Televizyondaki programların sosyal medyaya yansımaları hakkında ne düşünüyorsunuz?
Sosyal medyayı programımda mayınlı araziye benzetiyorum. Orada çok dolaşırsanız, bir şekilde patlıyor. Moda tabirle metaverse gibi düşünün. İçindeyken varsın, dışındayken yoksun. Telefon ya da bilgisayar klavyesi gördüğünde cüceler dev, dilenciler kral oluyor.
SADECE KENDİMLE YARIŞIYORUM
Bu kadar başarıdan sonra artık kendinizle yarışıyorsunuz diyebilir miyiz?
Her zaman kendimle yarıştım, yarışıyorum. Rekabetim kendi içimde oldu hep. Koştuğum kulvarda sağımda, solumda, arkamda kim var diye bakmam, hep ileriye bakarım. Bence başarının formülü de bu. Başarı başkalarıyla ilgili değil, insanın kendisiyle ilgili bir durum.
Esra Erol markasının anketlerdeki güvenilirliği tartışmasız. Peki bu size nasıl bir sorumluluk yüklüyor?

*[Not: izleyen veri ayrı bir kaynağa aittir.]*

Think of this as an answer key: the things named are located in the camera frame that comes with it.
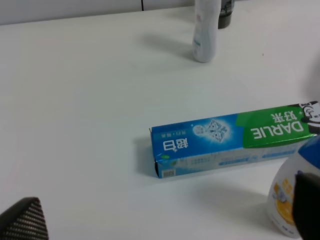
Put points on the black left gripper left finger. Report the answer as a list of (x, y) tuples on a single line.
[(24, 220)]

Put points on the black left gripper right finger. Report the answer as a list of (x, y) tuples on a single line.
[(306, 206)]

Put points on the blue green toothpaste box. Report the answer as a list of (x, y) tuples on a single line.
[(232, 140)]

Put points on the white bottle with blue cap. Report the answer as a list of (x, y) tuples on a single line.
[(281, 194)]

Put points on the tall white bottle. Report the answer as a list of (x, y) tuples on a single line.
[(204, 43)]

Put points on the dark grey bottle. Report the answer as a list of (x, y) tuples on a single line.
[(225, 15)]

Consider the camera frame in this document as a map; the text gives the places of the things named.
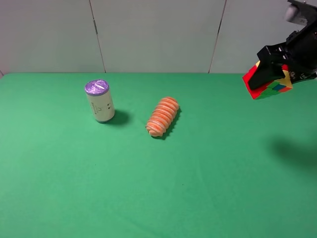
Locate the multicolour puzzle cube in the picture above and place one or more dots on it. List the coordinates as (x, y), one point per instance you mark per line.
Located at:
(271, 88)

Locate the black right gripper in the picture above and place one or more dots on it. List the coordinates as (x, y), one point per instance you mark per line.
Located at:
(298, 52)

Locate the orange ribbed bread toy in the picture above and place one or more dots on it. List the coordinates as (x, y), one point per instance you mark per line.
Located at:
(162, 117)

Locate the purple-capped white cylinder can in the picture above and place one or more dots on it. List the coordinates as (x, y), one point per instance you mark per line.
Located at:
(100, 100)

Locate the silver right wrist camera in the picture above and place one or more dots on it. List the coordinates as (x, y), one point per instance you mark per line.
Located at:
(301, 12)

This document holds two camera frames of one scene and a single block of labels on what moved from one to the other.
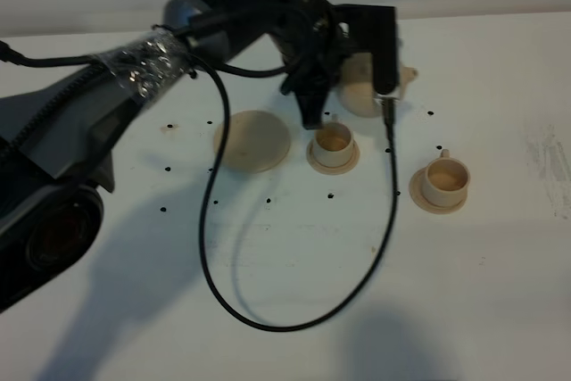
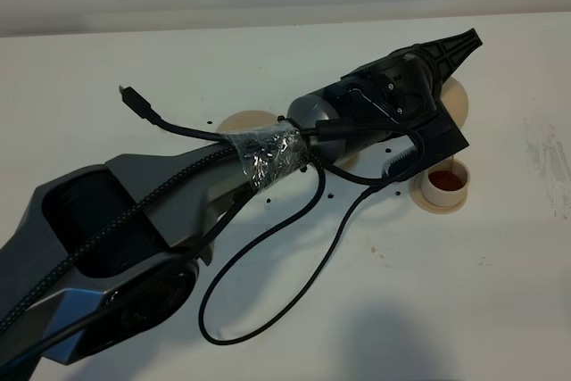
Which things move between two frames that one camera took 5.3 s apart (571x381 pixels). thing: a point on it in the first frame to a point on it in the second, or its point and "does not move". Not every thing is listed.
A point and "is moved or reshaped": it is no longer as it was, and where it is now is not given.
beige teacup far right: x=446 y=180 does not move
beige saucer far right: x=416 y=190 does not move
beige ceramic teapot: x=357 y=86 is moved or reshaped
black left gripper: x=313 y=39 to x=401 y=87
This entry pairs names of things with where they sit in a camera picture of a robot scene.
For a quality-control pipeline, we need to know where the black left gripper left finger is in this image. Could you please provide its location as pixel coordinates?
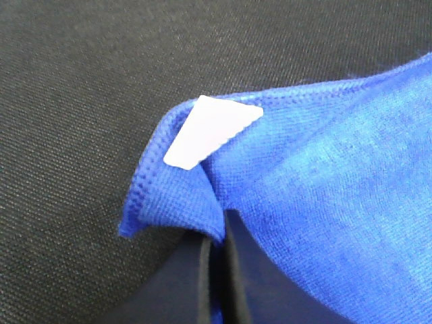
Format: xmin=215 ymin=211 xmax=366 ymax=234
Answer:
xmin=106 ymin=231 xmax=212 ymax=324

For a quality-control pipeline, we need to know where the blue microfibre towel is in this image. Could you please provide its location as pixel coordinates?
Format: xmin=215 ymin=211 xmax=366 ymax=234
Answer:
xmin=119 ymin=55 xmax=431 ymax=323

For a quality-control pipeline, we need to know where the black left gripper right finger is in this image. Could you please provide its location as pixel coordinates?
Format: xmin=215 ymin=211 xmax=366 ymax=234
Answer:
xmin=221 ymin=210 xmax=348 ymax=323

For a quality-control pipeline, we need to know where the black fabric table mat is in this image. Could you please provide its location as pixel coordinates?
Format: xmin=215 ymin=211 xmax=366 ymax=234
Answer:
xmin=1 ymin=1 xmax=431 ymax=323

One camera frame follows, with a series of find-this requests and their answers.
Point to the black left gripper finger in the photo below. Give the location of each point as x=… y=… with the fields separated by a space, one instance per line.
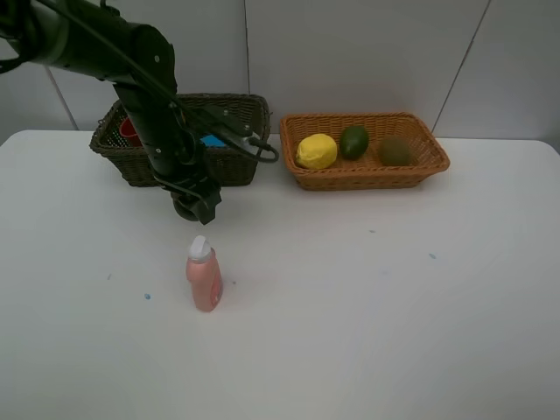
x=205 y=207

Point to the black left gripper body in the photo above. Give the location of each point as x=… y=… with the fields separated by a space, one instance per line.
x=175 y=154

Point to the dark purple mangosteen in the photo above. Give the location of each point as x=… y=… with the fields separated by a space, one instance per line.
x=183 y=211

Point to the blue whiteboard eraser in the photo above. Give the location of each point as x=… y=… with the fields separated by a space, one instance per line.
x=211 y=141

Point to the red plastic cup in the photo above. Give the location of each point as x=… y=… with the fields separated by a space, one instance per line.
x=128 y=132

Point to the pink bottle white cap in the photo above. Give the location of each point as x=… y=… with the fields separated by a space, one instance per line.
x=204 y=275

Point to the yellow lemon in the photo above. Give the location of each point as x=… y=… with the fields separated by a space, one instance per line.
x=317 y=152

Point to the green lime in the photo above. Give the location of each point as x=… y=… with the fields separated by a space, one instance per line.
x=353 y=143

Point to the brown kiwi fruit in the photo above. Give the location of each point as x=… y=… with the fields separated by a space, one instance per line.
x=394 y=151

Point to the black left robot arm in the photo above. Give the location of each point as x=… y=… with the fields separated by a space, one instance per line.
x=94 y=40

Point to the dark brown wicker basket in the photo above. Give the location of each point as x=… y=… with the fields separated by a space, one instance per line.
x=228 y=166

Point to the orange wicker basket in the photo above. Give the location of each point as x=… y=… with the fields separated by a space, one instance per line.
x=367 y=172

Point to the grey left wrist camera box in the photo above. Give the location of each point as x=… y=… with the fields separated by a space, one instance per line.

O kadar çok ki. Ama hepsinin tepesine topluma faydalı olma sorumluluğunu koyuyorum. Programımda bireysel gibi görünen hiçbir mesele bireysel değil, toplumsal doku altından bir parça. Program süresince başta sosyal medya, aile içi iletişim, çocukların eğitimi gibi önemli konuların altını çizmeye çalışıyorum. Çünkü en büyük yaralarımız oralarda. Çoğu konuğum yaşadığı sorunda yalnız olduğunu ve çaresiz kaldığını düşünüyor. Bu düşünce de daha büyük yanlışların önünü açıyor. O nedenle de programın ana sloganlarından biri 'Yalnız değilsiniz'. Bu slogan onlara umut oldu.